There are different approaches to decide GB-2nd. The choice will adjust the execution details accordingly.
### 2.1 GB-2nd Choice 1: ABP
GB-2nd is decided at **"run-time"**.

there are two ways to select ABP:
1. ABP is pre-selected and is one of active BPs. For example, GB-2nd is the block satisfied two conditions: 1. It is after block #1,000,000. 2. It is the first block produced by ABP.
2. ABP is a new BP playing the role very similar to the "ABP" in the boot sequence. For example, GB-2nd-prepare-phase is block #1,000,000, and in that block, ABP should be appointed and become active BP after GB-2nd-prepare-phase enters LIB. The head block, where GB-2nd-prepare-phase enters LIB, becomes GB-2nd at run-time.
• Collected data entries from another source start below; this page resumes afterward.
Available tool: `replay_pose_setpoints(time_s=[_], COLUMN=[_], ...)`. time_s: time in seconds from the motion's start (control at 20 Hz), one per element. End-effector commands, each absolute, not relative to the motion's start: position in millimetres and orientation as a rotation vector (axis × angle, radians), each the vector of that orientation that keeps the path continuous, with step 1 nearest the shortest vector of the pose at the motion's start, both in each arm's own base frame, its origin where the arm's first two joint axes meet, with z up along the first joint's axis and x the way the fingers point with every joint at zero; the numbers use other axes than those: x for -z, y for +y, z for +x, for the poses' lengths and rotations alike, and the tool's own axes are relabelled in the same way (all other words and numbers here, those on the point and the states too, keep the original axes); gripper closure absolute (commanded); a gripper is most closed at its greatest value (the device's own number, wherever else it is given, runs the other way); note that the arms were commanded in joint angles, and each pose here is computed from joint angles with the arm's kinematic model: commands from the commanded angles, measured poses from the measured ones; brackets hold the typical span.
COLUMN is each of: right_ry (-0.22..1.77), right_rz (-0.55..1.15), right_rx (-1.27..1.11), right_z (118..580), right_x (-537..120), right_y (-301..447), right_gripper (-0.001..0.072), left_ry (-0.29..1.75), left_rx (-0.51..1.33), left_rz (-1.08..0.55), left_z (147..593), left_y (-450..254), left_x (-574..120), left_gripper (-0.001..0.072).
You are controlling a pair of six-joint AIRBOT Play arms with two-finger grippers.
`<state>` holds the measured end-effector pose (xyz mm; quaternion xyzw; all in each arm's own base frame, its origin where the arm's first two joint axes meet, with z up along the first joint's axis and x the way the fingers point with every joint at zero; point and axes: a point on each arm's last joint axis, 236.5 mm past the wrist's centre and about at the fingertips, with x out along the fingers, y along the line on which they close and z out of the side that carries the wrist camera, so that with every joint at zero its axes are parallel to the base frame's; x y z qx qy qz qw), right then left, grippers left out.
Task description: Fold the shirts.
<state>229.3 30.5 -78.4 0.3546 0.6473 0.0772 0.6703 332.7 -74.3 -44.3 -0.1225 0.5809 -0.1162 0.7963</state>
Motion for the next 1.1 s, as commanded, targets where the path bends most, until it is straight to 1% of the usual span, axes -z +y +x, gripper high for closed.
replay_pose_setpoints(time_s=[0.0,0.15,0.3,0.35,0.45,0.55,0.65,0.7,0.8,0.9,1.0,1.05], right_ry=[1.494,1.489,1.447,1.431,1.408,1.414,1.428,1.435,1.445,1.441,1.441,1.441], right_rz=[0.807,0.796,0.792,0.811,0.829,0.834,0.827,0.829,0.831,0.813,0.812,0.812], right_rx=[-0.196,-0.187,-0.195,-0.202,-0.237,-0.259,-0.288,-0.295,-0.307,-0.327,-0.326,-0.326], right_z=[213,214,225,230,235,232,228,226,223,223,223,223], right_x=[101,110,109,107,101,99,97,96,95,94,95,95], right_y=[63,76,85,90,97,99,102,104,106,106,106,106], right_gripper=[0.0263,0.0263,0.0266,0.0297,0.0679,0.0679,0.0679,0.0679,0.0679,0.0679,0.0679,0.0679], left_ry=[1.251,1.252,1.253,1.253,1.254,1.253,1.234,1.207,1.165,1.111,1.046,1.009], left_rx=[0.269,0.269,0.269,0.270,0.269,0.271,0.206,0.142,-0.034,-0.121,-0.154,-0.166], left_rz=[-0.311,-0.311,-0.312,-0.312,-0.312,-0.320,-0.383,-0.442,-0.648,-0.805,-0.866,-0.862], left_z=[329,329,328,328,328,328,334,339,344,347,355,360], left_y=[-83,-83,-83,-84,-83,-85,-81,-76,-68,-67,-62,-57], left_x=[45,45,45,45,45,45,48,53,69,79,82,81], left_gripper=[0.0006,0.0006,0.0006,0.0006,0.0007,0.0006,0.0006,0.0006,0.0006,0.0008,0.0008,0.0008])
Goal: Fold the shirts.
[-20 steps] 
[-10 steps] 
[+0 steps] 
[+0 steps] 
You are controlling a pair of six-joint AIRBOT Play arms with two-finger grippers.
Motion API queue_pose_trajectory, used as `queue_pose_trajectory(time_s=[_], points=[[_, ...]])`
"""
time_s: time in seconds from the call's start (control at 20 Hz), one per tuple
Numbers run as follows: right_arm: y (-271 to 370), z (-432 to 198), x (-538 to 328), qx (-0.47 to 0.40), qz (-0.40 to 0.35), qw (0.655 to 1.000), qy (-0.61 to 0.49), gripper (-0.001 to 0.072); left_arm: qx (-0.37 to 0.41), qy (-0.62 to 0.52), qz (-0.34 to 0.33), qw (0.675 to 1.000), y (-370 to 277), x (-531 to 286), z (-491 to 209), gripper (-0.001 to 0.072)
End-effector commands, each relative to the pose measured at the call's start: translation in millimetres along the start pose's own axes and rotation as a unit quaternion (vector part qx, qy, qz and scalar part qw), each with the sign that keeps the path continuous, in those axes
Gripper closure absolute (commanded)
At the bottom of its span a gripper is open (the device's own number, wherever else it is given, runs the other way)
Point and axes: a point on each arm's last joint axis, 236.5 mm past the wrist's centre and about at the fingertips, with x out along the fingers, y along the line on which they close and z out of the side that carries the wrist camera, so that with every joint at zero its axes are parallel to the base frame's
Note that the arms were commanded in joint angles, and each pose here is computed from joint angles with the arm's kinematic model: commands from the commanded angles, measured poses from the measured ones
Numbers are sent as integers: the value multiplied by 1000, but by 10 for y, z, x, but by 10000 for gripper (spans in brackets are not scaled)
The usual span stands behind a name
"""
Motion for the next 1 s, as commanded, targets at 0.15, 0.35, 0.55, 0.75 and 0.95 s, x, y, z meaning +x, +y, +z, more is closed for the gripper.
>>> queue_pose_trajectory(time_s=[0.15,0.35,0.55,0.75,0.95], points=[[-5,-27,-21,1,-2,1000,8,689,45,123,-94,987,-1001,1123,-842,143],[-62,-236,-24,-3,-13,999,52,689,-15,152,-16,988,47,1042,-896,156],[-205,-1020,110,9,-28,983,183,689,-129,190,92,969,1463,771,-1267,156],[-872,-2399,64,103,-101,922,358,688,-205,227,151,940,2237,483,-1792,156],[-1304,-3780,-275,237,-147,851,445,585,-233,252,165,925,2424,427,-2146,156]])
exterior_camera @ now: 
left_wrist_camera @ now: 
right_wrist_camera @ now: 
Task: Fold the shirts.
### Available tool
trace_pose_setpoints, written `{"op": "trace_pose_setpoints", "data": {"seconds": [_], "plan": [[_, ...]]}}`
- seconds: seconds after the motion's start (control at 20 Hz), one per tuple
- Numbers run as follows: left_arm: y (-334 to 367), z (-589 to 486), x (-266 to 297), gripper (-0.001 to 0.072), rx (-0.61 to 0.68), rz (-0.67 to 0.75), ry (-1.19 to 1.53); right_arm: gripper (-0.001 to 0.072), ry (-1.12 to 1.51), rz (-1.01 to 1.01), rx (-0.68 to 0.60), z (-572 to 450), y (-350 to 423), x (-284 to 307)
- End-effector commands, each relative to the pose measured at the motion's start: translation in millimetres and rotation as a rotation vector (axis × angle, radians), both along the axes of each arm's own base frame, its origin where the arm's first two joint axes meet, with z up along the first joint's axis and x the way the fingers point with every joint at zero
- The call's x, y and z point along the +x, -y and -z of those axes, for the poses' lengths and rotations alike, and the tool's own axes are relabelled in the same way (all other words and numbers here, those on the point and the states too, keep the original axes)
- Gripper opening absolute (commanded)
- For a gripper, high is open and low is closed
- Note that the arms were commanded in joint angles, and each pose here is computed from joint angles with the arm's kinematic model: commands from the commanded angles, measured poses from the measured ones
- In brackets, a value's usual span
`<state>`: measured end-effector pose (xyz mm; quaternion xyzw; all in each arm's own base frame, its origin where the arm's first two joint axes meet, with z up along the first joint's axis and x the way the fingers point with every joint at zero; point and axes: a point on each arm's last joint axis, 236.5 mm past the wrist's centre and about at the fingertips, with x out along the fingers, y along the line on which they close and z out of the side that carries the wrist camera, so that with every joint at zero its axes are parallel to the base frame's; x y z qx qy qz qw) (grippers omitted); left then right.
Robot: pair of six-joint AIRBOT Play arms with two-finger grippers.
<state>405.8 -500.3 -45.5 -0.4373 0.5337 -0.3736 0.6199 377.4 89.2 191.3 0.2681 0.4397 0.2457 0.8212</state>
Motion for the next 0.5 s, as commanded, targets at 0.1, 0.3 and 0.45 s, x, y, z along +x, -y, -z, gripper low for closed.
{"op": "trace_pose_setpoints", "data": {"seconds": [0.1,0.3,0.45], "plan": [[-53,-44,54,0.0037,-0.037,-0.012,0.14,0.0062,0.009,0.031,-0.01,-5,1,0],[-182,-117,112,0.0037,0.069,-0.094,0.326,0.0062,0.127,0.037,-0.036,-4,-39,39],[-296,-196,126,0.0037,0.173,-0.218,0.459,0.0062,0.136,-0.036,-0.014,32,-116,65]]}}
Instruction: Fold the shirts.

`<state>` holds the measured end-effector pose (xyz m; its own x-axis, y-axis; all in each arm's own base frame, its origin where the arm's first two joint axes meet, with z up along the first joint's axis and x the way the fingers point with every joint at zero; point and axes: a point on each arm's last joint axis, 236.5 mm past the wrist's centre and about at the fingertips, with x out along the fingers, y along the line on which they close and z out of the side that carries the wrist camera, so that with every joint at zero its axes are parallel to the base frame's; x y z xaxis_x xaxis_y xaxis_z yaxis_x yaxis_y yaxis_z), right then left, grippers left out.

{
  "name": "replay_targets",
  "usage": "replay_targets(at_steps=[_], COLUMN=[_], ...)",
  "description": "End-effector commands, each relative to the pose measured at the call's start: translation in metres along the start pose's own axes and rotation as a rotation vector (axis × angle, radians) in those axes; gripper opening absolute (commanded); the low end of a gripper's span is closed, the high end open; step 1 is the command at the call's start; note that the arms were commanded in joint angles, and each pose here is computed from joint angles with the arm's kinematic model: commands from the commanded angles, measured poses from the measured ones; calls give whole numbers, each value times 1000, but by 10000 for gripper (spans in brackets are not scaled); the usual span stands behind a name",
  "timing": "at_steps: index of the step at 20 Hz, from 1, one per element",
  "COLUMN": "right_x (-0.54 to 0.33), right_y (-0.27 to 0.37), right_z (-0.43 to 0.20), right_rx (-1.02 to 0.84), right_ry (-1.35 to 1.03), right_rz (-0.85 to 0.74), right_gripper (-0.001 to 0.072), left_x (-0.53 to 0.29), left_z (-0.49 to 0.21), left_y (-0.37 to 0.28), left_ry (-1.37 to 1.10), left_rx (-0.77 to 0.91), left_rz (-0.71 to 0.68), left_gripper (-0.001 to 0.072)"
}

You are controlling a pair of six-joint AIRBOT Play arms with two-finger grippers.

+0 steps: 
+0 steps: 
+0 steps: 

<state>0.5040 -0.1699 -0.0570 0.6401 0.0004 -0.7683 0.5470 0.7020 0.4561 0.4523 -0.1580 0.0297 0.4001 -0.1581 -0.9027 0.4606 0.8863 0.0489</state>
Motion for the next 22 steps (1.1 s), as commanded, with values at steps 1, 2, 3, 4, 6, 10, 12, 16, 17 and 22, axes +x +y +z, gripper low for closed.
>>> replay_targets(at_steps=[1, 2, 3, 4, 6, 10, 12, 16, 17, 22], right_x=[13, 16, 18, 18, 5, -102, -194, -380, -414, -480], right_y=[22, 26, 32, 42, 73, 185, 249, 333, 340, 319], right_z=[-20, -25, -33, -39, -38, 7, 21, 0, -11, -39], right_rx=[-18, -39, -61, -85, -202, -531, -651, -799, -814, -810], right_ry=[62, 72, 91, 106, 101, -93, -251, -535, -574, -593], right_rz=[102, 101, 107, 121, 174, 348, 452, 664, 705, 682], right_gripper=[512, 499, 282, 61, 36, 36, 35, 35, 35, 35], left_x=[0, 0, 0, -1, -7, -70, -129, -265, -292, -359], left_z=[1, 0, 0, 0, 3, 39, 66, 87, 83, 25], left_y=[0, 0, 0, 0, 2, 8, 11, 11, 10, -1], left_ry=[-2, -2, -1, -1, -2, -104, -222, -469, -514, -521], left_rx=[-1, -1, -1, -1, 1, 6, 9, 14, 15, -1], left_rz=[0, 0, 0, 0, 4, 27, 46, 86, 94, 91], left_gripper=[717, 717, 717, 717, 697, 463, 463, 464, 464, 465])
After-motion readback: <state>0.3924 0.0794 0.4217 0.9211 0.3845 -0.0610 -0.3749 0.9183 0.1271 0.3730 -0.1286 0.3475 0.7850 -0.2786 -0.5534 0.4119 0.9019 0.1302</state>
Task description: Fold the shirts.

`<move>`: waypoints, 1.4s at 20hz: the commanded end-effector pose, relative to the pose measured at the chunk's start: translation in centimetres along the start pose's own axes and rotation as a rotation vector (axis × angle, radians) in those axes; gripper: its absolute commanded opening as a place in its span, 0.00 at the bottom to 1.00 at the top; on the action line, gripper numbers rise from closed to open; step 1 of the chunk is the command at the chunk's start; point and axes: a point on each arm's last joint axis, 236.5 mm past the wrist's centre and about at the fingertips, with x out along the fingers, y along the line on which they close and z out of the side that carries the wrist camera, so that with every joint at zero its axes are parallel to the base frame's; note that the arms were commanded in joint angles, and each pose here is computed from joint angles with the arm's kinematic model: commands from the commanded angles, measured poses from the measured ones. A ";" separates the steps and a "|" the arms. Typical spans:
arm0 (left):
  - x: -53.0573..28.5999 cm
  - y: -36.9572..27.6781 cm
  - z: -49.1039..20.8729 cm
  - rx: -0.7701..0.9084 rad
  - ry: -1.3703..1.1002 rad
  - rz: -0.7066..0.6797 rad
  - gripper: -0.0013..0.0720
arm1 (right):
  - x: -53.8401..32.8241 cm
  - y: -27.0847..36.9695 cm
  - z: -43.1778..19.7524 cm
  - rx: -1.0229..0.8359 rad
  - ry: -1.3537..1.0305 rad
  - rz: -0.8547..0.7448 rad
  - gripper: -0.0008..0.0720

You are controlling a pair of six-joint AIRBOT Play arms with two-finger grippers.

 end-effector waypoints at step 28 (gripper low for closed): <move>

In either way, ABP is granted the privileges equivalent to eosio. The privilege transit process can be described as follows:

`eosio -> 21 BPs -> ABP -> maintenance -> 21 BPs`

### 2.2 GB-2nd Choice 2: hot standby upgrade
GB-2nd is decided at **"compile-time"**.

All active BPs run two versions BP nodes concurrently. Version 1 BPs keep on producing empty blocks after GB-2nd; Version 2 BPs follow upgrade steps and resume the network when it is stable. After that, Version 1 BPs could be shut down and the upgrading process is finished.

The privilege transit process can be described as follows:

`eosio -> 21 BPs -> maintenance -> 21 BPs`

## 3. Conclusions
We have discussed why system upgrade is fundamental to software and blockchain. We also discussed a possible solution to upgrade consensus protocol `from Pipeline BFT to Batch PBFT`.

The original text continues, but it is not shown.